I don’t know if this would work, but have you considered applying a second material to your character? If you are using just one material for the character (using the standard shader), then you could try adding a second material that is just outlining for the full body. Probably the outliner would go first, and the standard shader would go second, writing over it (except for the outline part, I assume). You could try it with one of the free shaders I mentioned above, or maybe write your own if you have that skill.
A predictable side effect of this method would be that if you ever try to make the character invisible using alpha on the standard shader, the outline will remain unless you also switch that off.
FWIW, I too was trying to solve this sort of situation for my own project, and I’ve not completed my investigation into all the options.
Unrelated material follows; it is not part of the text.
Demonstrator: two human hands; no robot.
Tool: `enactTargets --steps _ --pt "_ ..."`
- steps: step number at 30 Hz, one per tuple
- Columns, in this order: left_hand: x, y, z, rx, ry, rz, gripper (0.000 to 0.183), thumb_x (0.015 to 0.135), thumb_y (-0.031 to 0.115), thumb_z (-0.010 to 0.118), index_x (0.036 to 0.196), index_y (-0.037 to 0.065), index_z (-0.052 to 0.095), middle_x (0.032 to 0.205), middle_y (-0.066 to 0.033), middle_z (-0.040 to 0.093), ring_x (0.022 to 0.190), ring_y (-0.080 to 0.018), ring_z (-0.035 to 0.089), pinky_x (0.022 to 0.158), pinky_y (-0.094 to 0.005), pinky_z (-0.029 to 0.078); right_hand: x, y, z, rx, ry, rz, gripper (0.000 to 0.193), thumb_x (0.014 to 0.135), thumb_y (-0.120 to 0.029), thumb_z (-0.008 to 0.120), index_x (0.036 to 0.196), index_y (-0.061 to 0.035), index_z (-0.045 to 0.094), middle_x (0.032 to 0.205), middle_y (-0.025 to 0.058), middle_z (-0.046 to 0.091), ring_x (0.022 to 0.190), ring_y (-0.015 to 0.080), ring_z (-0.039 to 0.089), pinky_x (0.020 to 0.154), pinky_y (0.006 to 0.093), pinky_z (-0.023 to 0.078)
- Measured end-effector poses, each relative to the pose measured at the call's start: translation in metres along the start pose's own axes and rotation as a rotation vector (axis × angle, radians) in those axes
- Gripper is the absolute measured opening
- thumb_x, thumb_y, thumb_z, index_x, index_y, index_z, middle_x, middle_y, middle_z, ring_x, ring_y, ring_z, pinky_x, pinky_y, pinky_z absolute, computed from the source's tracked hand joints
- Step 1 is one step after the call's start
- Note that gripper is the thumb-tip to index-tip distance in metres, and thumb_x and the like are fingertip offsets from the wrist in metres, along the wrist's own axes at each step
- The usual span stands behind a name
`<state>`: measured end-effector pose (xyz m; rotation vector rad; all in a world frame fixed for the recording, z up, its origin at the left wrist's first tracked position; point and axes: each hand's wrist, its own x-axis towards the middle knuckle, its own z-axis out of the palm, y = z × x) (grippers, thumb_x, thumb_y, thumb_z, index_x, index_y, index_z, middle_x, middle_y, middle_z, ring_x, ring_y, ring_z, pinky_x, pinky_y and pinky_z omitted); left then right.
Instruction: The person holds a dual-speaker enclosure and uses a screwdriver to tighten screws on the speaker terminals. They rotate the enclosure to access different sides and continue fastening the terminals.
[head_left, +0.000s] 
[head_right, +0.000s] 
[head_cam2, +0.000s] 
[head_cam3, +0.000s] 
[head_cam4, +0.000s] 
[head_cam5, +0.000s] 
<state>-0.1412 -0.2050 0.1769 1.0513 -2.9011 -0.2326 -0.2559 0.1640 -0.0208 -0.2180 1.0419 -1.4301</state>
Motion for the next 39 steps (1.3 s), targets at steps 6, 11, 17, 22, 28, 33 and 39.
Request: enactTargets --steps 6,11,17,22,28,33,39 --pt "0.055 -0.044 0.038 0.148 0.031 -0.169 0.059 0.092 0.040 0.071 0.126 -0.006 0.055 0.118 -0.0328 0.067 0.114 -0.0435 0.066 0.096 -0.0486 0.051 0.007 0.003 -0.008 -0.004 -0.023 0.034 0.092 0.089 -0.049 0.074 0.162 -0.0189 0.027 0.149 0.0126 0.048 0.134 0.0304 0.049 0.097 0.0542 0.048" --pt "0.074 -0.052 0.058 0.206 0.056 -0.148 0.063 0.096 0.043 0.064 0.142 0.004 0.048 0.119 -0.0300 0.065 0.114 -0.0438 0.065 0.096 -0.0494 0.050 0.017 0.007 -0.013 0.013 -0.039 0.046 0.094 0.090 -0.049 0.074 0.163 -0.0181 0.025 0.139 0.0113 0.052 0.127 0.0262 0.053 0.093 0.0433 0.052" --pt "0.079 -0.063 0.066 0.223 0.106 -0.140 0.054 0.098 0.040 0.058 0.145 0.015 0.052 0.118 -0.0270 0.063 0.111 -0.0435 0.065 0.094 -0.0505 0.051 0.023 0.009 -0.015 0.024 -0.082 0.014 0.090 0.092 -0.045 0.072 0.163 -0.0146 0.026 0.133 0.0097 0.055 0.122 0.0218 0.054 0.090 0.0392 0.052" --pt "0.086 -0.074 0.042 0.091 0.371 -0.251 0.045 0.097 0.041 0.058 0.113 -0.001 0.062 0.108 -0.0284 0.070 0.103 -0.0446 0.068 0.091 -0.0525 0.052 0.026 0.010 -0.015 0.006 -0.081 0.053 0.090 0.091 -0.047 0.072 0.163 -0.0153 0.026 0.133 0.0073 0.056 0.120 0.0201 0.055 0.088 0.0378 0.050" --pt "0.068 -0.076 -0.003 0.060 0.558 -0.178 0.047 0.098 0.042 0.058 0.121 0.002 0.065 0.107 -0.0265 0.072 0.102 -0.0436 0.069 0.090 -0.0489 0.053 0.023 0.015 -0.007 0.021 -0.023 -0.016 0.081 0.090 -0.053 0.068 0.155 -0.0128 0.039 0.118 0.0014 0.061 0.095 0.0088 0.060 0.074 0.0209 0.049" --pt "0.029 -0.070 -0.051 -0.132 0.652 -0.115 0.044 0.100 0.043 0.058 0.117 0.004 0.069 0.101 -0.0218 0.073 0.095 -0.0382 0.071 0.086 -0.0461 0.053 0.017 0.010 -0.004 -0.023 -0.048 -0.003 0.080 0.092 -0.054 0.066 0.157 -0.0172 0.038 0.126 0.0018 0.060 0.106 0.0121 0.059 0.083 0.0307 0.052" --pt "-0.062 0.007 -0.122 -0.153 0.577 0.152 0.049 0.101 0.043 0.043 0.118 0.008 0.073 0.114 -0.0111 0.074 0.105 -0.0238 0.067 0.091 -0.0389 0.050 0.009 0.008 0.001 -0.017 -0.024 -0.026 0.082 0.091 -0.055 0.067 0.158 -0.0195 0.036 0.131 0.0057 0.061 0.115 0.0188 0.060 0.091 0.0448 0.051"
My current solution is to use Shader Forge, which does offer outline (plus control over outline width and color) in addition to PBR shading, but I’m not sure I’ll stick with it. If you try adding a second outline material and it works, I’d be interested to hear about that.
Using two materials is actually how I was previously doing it. Using two materials wasn’t too bad, but I never quite got them to ‘overlay’ correctly, despite different material ordering options, rendering modes (transparent, fade, etc) What I ended up doing was ‘switching’ materials by setting the highlight shader to null (messy, but I didn’t know of any other way to ‘disable’ a shader) during normal operation and setting it when the highlighting was desired.
However, I’ve learned a lot since then, so the approach could be worth a revisit. The main issue we had is that some of our assets have a large number of submeshes, and thus, a large number of ‘multi-material’ renderers, which was hurting us performance-wise. We wanted to try to handle everything in multiple passes instead of multiple materials.
Previously we were using a UAS highlight shader, which actually had built-in options for diffuse/normal mapping. For our early prototypes this was fine, but only normal/diffuse mapping leaves a lot to be desired. Since that shader, internally, was a bloated mess, I figured it’d be better to try to move away from it and combine the standard shader with another highlighting solution. And yes, the problem was still present even with that particular shader.
It is strange to me that this hasn’t been encountered by anyone though. Worth opening a ticket? It seems like an error immediately that a shader that is set to cull front faces would show anything that ‘should’ be obscured by another face. Admittedly, both the cloth submesh and the other mesh are quite thin, so I don’t know if there is some sort of z-fighting going on? I’ve been messing with other stuff ATM but I hope to get back to it and figure it out once and for all.